Sebagai wujud gerakan bersama dalam mengatasi kemiskinan dan mencapai Tujuan pembangunan Milenium, Strategi Nasional Pembangunan Kemiskinan (SPNK) telah disusun melalui proses partisipatif dengan melibatkan seluruh stakeholders pembangunan di Indonesia. Selain itu, sekitar 60 % pemerintah kabupaten/ kota telah membentuk Komite penanggulangan Kemiskinan Daerah (KPKD) dan menyusun Strategi Penanggulangan Kemiskinan Daerah (SPKD) sebagai dasar arus utama penanggulangan kemiskinan di daerah dan mendorong gerakan sosial dalam mengatasi kemiskinan.
Adapun langkah jangka pendek yang diprioritaskan antara lain sebagai berikut:
1.) Mengurangi kesenjangan antar daerah dengan;
a)      Penyediaan sarana-sarana irigasi, air bersih dan sanitasi dasar terutama daerah-daerah langka sumber air bersih.
b)      Pembangunan jalan, jembatan, dan dermaga daerah-daerah tertinggal.
c)      Redistribusi sumber dana kepada daerah-daerah yang memiliki pendapatan rendah dengan instrumen Dana Alokasi Khusus (DAK) .
2.)  Perluasan kesempatan kerja dan berusaha dilakukan melalui bantuan dana stimulan untuk modal usaha, pelatihan keterampilan kerja dan meningkatkan investasi dan revitalisasi industri.
3.)  Khusus untuk pemenuhan sarana hak dasar penduduk miskin diberikan pelayanan antara lain:
a)      Pendidikan gratis sebagai penuntasan program belajar 9 tahun termasuk tunjangan bagi murid yang kurang mampu.
b)      Jaminan pemeliharaan kesehatan gratis bagi penduduk miskin di puskesmas dan rumah sakit kelas tiga.


BAB III PENUTUP

Ø  Kesimpulan
Masalah kemiskinan di Indonesia memang sangat rumit untuk dipecahkan. Dan tidak hanya di Indonesia saja sebenarnya yang mengalami jerat kemiskinan, tetapi banyak negara di dunia yang mengalami permasalahan ini.
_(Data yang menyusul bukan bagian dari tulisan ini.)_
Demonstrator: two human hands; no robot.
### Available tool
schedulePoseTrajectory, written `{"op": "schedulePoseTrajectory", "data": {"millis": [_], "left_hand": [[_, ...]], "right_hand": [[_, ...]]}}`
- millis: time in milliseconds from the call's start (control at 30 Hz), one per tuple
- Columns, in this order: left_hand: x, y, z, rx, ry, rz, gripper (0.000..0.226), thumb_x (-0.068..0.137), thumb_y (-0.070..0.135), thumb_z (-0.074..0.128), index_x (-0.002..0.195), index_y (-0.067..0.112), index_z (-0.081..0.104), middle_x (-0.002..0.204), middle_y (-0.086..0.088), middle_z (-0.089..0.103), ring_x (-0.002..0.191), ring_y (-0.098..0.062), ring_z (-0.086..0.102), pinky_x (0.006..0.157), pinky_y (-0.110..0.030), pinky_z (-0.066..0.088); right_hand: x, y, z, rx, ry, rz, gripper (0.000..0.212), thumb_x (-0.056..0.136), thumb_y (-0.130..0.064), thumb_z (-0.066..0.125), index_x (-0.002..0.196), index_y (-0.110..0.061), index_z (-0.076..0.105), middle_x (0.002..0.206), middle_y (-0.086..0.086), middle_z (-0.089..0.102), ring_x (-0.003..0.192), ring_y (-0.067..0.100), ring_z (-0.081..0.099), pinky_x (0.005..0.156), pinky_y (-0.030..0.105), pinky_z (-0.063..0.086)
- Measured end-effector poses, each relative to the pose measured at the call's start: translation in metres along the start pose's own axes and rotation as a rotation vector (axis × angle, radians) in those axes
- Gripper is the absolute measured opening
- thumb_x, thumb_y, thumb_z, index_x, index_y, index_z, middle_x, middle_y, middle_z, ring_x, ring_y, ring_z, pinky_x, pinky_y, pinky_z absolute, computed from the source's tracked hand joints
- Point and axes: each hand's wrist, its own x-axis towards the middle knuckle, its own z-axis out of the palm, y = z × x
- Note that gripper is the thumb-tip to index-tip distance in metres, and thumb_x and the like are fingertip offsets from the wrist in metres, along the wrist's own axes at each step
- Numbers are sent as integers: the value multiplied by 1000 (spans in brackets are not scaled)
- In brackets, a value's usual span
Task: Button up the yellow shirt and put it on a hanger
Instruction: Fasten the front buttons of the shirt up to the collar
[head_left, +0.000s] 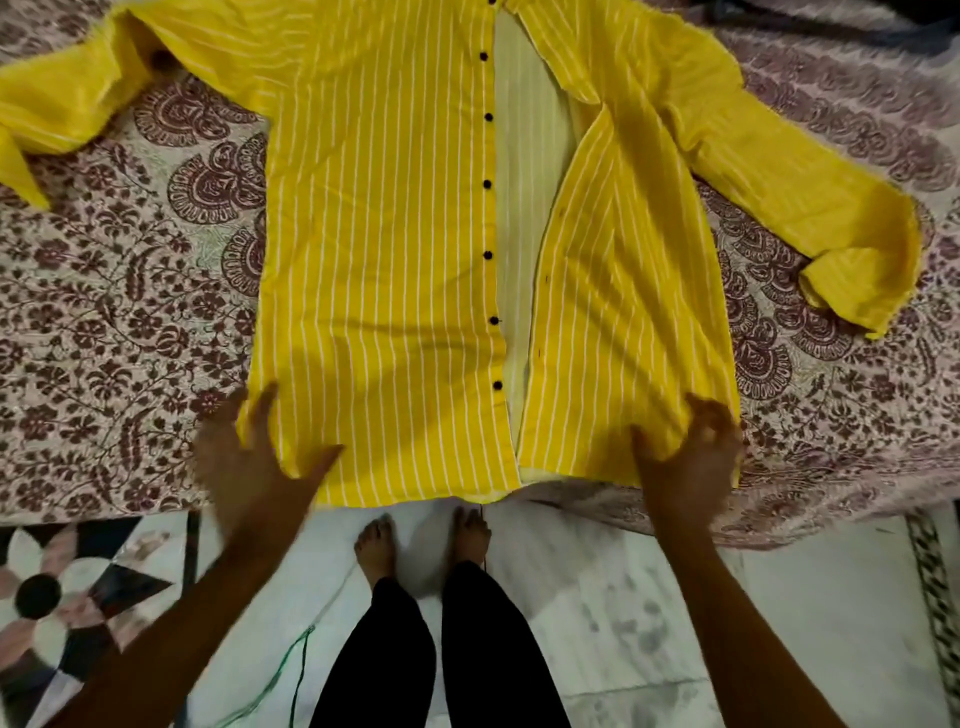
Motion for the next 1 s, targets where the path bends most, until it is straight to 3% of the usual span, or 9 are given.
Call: {"op": "schedulePoseTrajectory", "data": {"millis": [100,167,300,367,467,567,667,833,1000], "left_hand": [[-13,40,32,-24,-5,665,45,79,54,55,114,27,51,121,-4,50,109,-26,47,86,-41,42],[-18,60,56,94,-180,848,52,65,48,73,107,28,51,105,0,54,94,-21,47,75,-36,40],[-14,86,77,297,-322,813,73,37,40,88,96,22,49,86,-2,57,78,-23,55,63,-32,46],[-10,85,79,238,-317,868,66,42,34,89,90,20,46,79,-2,59,70,-24,60,57,-30,49],[-11,77,81,44,-245,957,37,66,24,81,78,19,47,68,-1,56,59,-22,57,51,-28,45],[-19,73,76,-63,-105,981,12,88,26,52,79,20,48,69,1,54,60,-19,50,56,-29,35],[-24,67,80,18,-122,1034,12,84,31,52,79,22,46,69,4,55,63,-17,52,61,-28,31],[-23,78,76,-185,-350,717,25,88,33,40,95,21,60,83,2,68,72,-19,64,65,-26,42],[-1,113,64,-541,-425,215,30,91,30,46,110,11,58,94,-9,71,85,-25,67,70,-39,52]], "right_hand": [[-21,-34,27,-65,-276,-490,71,54,-37,86,116,-18,57,120,11,56,108,33,52,85,44,48],[-32,-47,40,-185,-355,-595,75,43,-30,90,110,-17,59,112,14,59,102,38,57,76,46,52],[-27,-39,39,-61,-396,-572,47,46,-19,90,88,-12,69,92,11,66,89,38,61,68,42,53],[-24,-32,30,95,-419,-510,19,66,-15,81,81,-9,70,86,9,68,87,34,62,70,37,50],[-27,-34,10,389,-377,-359,9,85,-19,65,90,-12,64,91,6,67,83,21,62,69,32,49],[-43,-43,0,359,-356,-708,10,90,-25,51,96,-17,54,98,3,63,87,18,56,69,29,44],[-59,-37,19,141,-547,-930,10,87,-25,52,91,-17,54,97,4,59,84,23,53,62,33,47],[-64,-31,43,-7,-676,-822,18,84,-23,48,90,-14,61,100,9,60,93,33,58,67,40,52],[-59,-34,34,147,-483,-676,23,85,-35,49,85,-19,66,88,0,66,81,23,62,61,28,48]]}}
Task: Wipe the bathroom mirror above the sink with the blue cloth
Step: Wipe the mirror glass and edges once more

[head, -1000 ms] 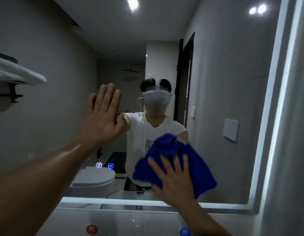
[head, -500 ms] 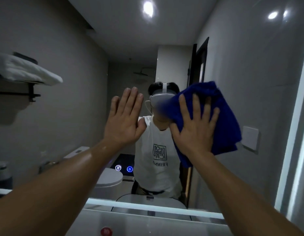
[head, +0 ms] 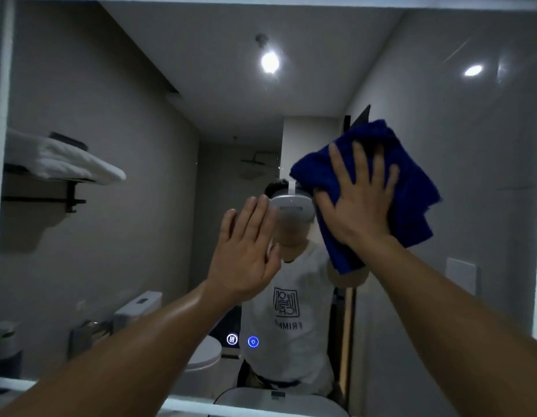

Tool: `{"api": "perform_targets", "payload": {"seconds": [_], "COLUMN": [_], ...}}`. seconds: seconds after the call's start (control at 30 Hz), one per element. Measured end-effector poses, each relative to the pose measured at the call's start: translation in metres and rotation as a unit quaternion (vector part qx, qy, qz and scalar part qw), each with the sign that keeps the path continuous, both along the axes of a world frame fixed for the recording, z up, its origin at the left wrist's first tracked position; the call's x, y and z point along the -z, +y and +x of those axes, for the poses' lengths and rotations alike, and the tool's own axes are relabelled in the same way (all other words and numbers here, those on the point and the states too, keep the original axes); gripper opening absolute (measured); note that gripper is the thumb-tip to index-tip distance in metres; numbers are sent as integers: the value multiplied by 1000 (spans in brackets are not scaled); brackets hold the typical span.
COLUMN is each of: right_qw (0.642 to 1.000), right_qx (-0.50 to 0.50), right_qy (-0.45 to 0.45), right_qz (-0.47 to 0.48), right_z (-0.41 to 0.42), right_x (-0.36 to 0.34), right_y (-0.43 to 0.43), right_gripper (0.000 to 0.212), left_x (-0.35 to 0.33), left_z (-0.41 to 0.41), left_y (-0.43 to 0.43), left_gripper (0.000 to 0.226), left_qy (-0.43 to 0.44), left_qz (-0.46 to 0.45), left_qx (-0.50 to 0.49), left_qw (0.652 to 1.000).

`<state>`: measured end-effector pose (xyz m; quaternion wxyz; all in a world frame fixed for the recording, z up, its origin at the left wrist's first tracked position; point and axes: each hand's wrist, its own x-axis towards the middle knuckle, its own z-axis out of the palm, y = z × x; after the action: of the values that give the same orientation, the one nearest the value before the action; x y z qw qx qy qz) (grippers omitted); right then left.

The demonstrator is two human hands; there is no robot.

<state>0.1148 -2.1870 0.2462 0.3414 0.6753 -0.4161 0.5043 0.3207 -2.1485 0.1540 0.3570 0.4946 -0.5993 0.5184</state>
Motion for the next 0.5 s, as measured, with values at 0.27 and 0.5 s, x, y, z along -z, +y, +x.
{"api": "perform_targets", "payload": {"seconds": [0.27, 0.5], "right_qw": [974, 970], "right_qx": [-8, -29], "right_qy": [219, 234], "right_qz": [-51, -66], "right_z": [7, -10], "right_x": [91, 1], "right_y": [7, -3], "right_gripper": [77, 71], "left_x": [-89, -133], "left_z": [54, 87], "left_y": [22, 23], "left_gripper": [56, 68], "left_qy": [-52, 48], "left_qz": [-72, -16], "left_qx": [26, -26], "left_qw": [996, 998]}}
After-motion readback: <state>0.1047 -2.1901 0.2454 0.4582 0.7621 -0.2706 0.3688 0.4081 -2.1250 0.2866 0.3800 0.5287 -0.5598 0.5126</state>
Upaya penurunan tingkat kemiskinan sangat bergantung pada pelaksanaan dan pencapaian pembangunan di berbagai bidang. Oleh karena itu, agar pengurangan angka kemiskinan dapat tercapai,dibutuhkan sinergi dan koordinasi program-program pembangunan di berbagai sektor,terutama program yang menyumbang langsung penurunan kemiskinan.
Negara yang ingin membangun perekonomiannya harus mamou meningkatkan standar hidup penduduk negaranya, yan gdiukur dengan kenaikan penghasilan riil per kapita. Indonesia sebagai negara berkembang memenuhi aspek standar kemiskinan diantaranya merupakan produsen barang primer,memiliki masalah tekanan penduduk,kurang optimalnya sumber daya alam yang diolah,produktivitas penduduk yang rendah  karena keterbelakangan pendidikan,kurangnya modal pembangunan,dan orientasi ekspor barang primer karena ketidakmampuan dalam mengolah barang-barang tersebut menjadi lebih berguna.
Ø  Saran
Dalam menghadapi kemiskinan di zaman global diperlukan usaha-usaha yang lebih kreatif,inovatif dan eksploratif. Selain itu,globalisasi membuka mata bagi Pegawai pemerintah,maupun calon pegawai pemerintah agar berani mengambil sikap yang lebih tegas sesuai dengan visi dan misi bangsa Indonesia ( tidak memperkaya diri sendiri dan kelompoknya). Dan mengedepankan partisipasi masyarakat Indonesia untuk lebih eksploratif. Di dalam menghadapi zaman globalisasi ke depan mau tidak mau dengan meningkatkan kualitas SDM dalam pengetahuan,wawasan,skill,mentalitas dan moralitas yang standarnya adalah standar global.